И снова это было кино, теперь скорее немое: обведенные черным, сужающиеся от ненависти глаза во весь экран, рука выплескивает графин с вином, мужчина в усах юрко ныряет под стол, черное разбрызганное пятно на широкой спине, женщина оборачивается, за ней встают еще двое, три черных круга раскрытых от удивления ртов на белых лицах, ссорившаяся пара улепетывает, едва не сбивая с ног официанта (черные брюки, белая рубашка), исполняющего в попытке удержать равновесие короткий танец с балансирующими на круглом подносе бутылками, другой официант бросается за ними следом, требуя оплаты, сталкивается с первым, падающие на пол бутылки, катящийся поднос, два одинаковых официанта, сидя на полу, глядят друг на друга…

– Мы тогда еле ноги унесли и так потом смеялись, что даже помирились, но ненадолго,- закончил Некрич.- Все было обречено.

Любовь умирала, и ее было уже не спасти!

Он страдал. Когда он говорил о своей жене, у меня то и дело начинали ныть недолеченные зубы – напряженность его страдания отдавалась болью в открытых нервных окончаниях. Если верно, что чем счастливее человек, тем быстрее бежит для него время, то

Некрич страдал так, точно хотел остановить бег времени и жить вечно, вечно мучаясь. Он страдал, как актер немого кино, компенсирующий преувеличенной жестикуляцией невозможность объясниться словами. Некричу тоже не хватало слов, он чувствовал их неубедительность и утрировал интонации своей речи, наделяя их избыточной выразительностью жеста. Это и рождало во мне недоверие к тому, что он говорил, вызванное его собственным недоверием к самому себе. "Вся наша жизнь была неправдоподобна, невероятна, высосана из пальца,- сказал он однажды.- Ты мне, наверное, даже не веришь. Я и сам себе иногда не верю. Она ушла, и как будто ничего не было, словно она все с собой унесла. Я, бывает, хочу вспомнить что-нибудь, а ничего не вспоминается, кроме лица ее, глаз, родимого пятнышка возле угла рта, над самой губой, еще пальцев ее, как они простыню комкают…"

После этих слов мне открылась причина патологической откровенности Некрича: говоря, он одновременно вспоминал, рассказ был для него единственным доступом к памяти. Он был лишен прямой связи со своей памятью, нуждаясь в посреднике – слушателе.
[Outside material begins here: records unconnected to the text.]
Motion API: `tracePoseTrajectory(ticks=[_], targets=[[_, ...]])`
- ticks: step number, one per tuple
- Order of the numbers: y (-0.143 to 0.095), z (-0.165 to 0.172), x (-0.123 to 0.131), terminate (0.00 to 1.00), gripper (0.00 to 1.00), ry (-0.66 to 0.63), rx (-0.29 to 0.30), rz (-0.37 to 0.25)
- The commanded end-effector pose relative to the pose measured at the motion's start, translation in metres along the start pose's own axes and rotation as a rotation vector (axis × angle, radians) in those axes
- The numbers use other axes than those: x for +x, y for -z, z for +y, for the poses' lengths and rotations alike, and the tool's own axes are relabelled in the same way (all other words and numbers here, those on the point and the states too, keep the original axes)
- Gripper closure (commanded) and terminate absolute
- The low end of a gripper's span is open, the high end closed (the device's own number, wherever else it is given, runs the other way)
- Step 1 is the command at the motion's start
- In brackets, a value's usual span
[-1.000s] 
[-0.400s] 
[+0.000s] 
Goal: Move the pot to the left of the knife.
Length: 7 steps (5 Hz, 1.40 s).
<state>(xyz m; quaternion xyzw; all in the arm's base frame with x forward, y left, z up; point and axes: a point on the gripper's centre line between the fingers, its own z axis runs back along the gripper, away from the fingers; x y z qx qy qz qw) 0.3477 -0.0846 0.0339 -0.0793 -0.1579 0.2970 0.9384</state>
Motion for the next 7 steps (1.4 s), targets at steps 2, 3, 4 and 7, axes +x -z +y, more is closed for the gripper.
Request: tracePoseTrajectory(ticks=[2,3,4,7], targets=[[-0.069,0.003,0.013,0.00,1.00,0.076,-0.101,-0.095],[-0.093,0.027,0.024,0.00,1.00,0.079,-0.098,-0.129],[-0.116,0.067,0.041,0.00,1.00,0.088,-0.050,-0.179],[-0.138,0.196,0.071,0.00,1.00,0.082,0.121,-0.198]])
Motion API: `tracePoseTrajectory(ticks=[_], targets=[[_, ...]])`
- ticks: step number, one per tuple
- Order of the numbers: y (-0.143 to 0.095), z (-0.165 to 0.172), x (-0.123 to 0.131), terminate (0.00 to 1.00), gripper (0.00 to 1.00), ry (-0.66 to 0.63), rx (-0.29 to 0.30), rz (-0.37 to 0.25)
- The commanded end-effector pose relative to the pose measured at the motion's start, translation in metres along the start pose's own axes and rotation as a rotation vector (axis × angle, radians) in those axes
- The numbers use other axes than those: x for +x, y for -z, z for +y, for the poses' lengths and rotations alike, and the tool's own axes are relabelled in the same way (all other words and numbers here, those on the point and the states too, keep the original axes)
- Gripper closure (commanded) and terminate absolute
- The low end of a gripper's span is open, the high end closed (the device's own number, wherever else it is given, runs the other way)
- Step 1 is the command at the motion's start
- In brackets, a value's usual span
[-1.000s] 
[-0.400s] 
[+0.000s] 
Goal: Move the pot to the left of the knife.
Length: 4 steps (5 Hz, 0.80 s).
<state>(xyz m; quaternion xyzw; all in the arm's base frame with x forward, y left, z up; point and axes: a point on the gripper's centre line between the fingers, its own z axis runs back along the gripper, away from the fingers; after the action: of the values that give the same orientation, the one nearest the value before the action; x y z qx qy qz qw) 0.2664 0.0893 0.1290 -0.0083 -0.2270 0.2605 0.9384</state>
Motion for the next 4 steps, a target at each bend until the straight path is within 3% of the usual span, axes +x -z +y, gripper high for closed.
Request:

Некрич хранил свою память в замороженном виде, страдая от холода, и только присутствие собеседника подогревало его настолько, что эта глыба льда начинала таять. "Никогда не следует совершать того, о чем нельзя поболтать с людьми после обеда". Для Некрича то, о чем он не мог бы говорить, попросту переставало существовать, забытое навсегда, поэтому он говорил обо всем.

Но чем больше он говорил, тем менее убедительным выглядело сказанное. Казалось, все ситуации его рассказов, возникающие в них люди и отношения между ними нужны ему только для того, чтобы подтвердить достоверность своего прошлого. Они были связаны между собой круговой порукой и хором свидетельствовали за него, но все голоса в этом хоре принадлежали самому Некричу, он озвучивал их всех, и от этого ценность свидетельств сводилась на нет. Занятый беспрерывным доказательством самого себя, он был похож на человека, пытающегося взобраться вверх по осыпающемуся под ногами песчаному склону и тем неизбежнее сползающего вниз, чем упорнее он карабкается. Когда Некрич замолкал, например, если мы останавливались перекусить и он принимался сосредоточенно пережевывать сосиску с кетчупом, я пару раз замечал, как глаза его медленно выпучиваются, расширяясь над измазанным бурым соусом ртом, словно кусок застрял у него в горле,- в эти моменты Некрич прислушивался к шороху оползания, погружения в растущую недостоверность.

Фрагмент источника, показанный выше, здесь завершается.